Declan O’Driscoll on the Booker International Prize-winning novel by Geetanjali Shree, translated by Daisy Rockwell

Tomb Of Sand
Author: Geetanjali Shree, translated by Daisy Rockwell
ISBN-13: 978-1911284611
Publisher: Tilted Axis
Guideline Price: £12

“Sometimes when we read literature as literature, we realise that stories and tales and lore don’t always seek to blend themselves with the world. Sometimes they march to their own blend,” says one of the narrators in Tomb of Sand, as if to describe the narrative choices made by Geetanjali Shree in a novel which recognises no limits to the references, allusions and diversions that can be deployed to elaborate on any given subject.

This is of great benefit to a novel which is much concerned with the notion of boundaries and borders, whether it be the simple crossing of a domestic threshold, the instability of gender or the fervent wish of the central character that national borders be meeting places rather than areas of divisive demarcation. That central character is Amma/Ma, 80 years old and recently widowed when we first meet her in a depressed, uncommunicative state. In time she is persuaded to live with her daughter Beti — a woman who has determinedly pursued an independent life — beginning a period of great change for both women as well as a reversal of their former roles, with Beti frequently having to act like a parent.

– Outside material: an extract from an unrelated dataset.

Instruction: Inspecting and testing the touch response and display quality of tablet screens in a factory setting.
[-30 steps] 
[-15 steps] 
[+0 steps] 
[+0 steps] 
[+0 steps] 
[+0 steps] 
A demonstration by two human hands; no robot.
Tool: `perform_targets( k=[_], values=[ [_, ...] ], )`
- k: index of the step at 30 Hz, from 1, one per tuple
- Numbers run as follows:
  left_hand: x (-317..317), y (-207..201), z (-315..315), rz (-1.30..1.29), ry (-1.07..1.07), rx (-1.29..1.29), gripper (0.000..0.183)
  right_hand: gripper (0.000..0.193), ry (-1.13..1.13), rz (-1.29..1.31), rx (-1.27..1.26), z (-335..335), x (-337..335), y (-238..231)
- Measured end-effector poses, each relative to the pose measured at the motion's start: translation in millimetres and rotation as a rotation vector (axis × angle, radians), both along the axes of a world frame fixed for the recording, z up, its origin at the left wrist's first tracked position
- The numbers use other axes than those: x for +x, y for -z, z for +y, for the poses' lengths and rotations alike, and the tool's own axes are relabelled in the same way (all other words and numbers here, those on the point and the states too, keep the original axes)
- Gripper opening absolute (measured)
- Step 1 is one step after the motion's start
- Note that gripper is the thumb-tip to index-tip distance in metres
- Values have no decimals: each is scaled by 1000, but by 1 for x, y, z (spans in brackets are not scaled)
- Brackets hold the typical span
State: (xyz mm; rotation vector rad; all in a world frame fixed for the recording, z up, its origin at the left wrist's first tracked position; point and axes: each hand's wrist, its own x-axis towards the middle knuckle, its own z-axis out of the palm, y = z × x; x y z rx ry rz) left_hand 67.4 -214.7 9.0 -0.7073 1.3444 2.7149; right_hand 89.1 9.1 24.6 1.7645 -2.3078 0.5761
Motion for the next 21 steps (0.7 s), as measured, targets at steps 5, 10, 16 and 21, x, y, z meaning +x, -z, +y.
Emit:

When Amma is befriended by a person who is sometimes Rosie and sometimes Raza, she discovers both a future and a past, each equally filled with both adventure and anguish. Around these events swirl a multitude of observations, intrigue and wildly imaginative happenings that often become more significant than plot details.

The immensely inventive quality of the novel reaches an extravagantly bizarre point when Amma’s son is asleep in a tree filled with crows discussing the saris which he is dreaming about. That such a scene is quite plausible within the context of the novel tells a lot about the unorthodox reach of Shree’s writing, which is aided greatly by an exuberant translation from the original Hindi, by Daisy Rockwell who takes every opportunity she is given to introduce witty, unconventional word combinations.


In a year when the judges of the International Booker prize chose, by common consensus, a very strong long and shortlist, the 2022 winner needed to be a book of exceptional quality. In choosing Tomb of Sand, they awarded the prize to just such a book.